YOUR INSTRUCTIONS: From the first line through the line containing "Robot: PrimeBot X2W", transcribe the records exactly and include no other lines.

RECORDS SUPPLIED:
<<<<

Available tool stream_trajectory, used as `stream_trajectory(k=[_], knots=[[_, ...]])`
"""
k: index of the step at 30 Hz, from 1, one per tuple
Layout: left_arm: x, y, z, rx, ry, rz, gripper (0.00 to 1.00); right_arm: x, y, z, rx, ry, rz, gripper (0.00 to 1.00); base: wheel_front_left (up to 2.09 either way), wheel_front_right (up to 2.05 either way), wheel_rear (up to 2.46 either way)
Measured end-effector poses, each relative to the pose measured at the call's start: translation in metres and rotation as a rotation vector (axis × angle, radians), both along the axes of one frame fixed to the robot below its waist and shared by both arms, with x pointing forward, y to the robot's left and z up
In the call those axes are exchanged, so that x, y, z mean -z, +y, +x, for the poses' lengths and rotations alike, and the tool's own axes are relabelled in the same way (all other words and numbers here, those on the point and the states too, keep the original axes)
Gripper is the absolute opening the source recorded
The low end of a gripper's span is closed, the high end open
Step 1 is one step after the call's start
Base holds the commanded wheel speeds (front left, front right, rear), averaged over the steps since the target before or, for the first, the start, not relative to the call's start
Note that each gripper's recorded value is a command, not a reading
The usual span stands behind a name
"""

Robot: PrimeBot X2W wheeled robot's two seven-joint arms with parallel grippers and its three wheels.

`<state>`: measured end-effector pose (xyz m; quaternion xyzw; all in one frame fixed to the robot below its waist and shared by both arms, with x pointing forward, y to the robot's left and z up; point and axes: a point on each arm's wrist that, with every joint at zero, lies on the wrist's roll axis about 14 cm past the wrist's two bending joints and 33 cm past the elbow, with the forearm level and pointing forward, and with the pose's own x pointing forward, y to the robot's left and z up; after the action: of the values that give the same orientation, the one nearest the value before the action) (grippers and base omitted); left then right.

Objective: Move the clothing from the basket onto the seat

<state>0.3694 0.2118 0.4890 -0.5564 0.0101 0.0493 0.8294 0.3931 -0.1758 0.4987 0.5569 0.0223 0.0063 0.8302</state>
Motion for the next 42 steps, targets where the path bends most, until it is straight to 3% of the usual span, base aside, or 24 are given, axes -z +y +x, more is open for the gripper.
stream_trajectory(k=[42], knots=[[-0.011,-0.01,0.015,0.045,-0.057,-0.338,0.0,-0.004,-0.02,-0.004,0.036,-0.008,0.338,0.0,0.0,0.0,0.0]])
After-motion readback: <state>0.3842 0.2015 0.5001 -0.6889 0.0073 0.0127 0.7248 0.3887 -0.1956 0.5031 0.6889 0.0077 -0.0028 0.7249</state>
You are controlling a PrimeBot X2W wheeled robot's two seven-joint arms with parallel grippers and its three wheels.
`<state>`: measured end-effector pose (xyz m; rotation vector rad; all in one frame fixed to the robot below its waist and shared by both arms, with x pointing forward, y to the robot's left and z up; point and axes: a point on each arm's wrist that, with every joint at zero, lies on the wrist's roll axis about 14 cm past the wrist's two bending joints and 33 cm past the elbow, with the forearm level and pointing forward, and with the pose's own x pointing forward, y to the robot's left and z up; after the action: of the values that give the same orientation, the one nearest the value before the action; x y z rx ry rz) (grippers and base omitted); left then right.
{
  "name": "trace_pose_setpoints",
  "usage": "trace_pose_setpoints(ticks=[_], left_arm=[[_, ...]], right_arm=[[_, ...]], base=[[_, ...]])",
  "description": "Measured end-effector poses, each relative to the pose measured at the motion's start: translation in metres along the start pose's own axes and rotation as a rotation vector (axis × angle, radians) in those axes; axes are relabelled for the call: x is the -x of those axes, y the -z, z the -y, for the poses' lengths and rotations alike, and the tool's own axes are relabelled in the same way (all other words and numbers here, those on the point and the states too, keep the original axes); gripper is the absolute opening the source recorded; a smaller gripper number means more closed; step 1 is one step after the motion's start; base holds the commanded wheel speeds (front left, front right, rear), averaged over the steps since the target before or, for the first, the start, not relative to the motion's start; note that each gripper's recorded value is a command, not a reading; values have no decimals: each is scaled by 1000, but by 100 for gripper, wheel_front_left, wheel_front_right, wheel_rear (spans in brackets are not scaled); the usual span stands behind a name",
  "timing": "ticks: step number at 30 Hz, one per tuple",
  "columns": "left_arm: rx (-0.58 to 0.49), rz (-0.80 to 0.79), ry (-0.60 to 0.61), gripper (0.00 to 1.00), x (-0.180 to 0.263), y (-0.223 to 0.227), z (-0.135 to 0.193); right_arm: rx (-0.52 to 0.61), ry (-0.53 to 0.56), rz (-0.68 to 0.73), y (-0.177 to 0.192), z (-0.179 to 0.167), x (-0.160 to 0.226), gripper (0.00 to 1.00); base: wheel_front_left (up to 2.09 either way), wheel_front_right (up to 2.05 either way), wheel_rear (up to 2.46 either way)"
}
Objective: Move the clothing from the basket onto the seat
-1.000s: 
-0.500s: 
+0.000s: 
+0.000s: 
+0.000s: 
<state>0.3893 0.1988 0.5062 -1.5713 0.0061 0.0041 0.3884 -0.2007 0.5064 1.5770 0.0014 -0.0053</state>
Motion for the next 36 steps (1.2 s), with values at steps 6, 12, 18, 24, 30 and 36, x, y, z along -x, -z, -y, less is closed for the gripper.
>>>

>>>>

ANSWER TO THIS PROBLEM:
Available tool stream_trajectory, used as `stream_trajectory(k=[_], knots=[[_, ...]])`
"""
k: index of the step at 30 Hz, from 1, one per tuple
Layout: left_arm: x, y, z, rx, ry, rz, gripper (0.00 to 1.00); right_arm: x, y, z, rx, ry, rz, gripper (0.00 to 1.00); base: wheel_front_left (up to 2.09 either way), wheel_front_right (up to 2.05 either way), wheel_rear (up to 2.46 either way)
Measured end-effector poses, each relative to the pose measured at the call's start: translation in metres and rotation as a rotation vector (axis × angle, radians), both along the axes of one frame fixed to the robot below its waist and shared by both arms, with x pointing forward, y to the robot's left and z up
In the call those axes are exchanged, so that x, y, z mean -z, +y, +x, for the poses' lengths and rotations alike, and the tool's own axes are relabelled in the same way (all other words and numbers here, those on the point and the states too, keep the original axes)
Gripper is the absolute opening the source recorded
The low end of a gripper's span is closed, the high end open
Step 1 is one step after the call's start
Base holds the commanded wheel speeds (front left, front right, rear), averaged over the steps since the target before or, for the first, the start, not relative to the call's start
Note that each gripper's recorded value is a command, not a reading
The usual span stands behind a name
"""

Robot: PrimeBot X2W wheeled robot's two seven-joint arms with parallel grippers and its three wheels.

The output contains the complete answer to the exercise.